For several years now agricultural enterprises have experienced the impact of market globalisation. In major crops such as oilseed rape and wheat domestic market prices have long ceased to be determined solely by local market conditions.
Rye, however, still remains predominantly a regional product. The global exchange of goods and thus, its significance for price formation is still of great importance.
Consequently, a production that clearly exceeds human consumption quickly leads to decreasing prices.
Rye is increasingly accepted as animal feed. There is a constant demand for rye as foodstuff as it is very popular amongst consumers. Those who want to process and eat rye flour are also prepared to spend more money. If there is a shortage in supply the wheat price is no longer the benchmark and the consumer is prepared to pay prices above wheat level.
Consequently, rye prices cannot always be quoted on the basis of the wheat price. A reliable prediction is not possible. Various market analyses can help to form one‘s own opinion.

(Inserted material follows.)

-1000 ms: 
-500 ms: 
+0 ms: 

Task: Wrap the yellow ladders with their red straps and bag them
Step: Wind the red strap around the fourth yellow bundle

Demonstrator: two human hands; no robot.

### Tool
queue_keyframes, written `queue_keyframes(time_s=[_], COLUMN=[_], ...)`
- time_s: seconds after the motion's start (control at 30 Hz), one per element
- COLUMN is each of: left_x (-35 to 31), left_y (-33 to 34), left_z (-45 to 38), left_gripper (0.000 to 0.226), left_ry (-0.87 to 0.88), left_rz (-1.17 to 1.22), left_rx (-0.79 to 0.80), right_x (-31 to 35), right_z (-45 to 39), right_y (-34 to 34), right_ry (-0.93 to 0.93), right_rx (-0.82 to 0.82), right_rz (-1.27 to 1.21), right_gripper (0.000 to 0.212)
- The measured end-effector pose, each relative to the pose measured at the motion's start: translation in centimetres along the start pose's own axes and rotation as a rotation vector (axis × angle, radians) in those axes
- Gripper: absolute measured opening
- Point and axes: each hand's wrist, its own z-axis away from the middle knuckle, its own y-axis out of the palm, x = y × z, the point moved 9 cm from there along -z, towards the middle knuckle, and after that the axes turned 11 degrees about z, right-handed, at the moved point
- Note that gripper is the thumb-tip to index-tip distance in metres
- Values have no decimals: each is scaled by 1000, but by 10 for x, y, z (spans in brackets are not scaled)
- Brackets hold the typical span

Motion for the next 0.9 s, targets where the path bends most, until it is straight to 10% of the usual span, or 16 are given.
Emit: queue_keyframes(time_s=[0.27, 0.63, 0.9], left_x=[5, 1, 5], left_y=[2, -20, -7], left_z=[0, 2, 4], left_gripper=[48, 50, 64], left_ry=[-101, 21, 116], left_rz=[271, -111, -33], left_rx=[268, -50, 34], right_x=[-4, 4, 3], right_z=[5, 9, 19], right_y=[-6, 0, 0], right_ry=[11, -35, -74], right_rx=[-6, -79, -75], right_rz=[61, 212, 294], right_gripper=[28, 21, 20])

Marketing planning is not all about maximising sales. It is about choosing marketing and use strategies that cover costs and ensure liquidity. Especially as there are many possibilities to use rye the question of the best farmspecific utilisation strategy arises.
Feeding or Selling
Like anything else, when goods are sold there are advantages and disadvantages to every marketing strategy.
Timing of sales depends very much on operational factors like liquidity, risk and storage capacity. Rye is often sold at harvest due to lacking storage capacity. There is no sales volume risk but there is the risk of price volatility. Prices at harvest are often affected by harvest conditions. Storing rye should be considered if storage facilities are available. Livestock farms have to decide whether to feed or sell their home-grown rye or to purchase rye for feeding. There is a simple method to approach this topic – the calculation of the reference value (value for money according to Löhr). The calculation of the exchange value refers to energy density and the first limiting amino acid, the digestible lysine as well as the current market price.
Example: At a wheat market price of 180.0 Euro/t the exchange value of rye is 175.5 Euro/t. At this price rye is equivalent in regard to the main feed value characteristics. If the market price is higher rye should be sold. The average price difference is rather at 20 to 30 Euro/t. In pig fattening it makes sense in any case to feed home-grown rye in order to save feed costs.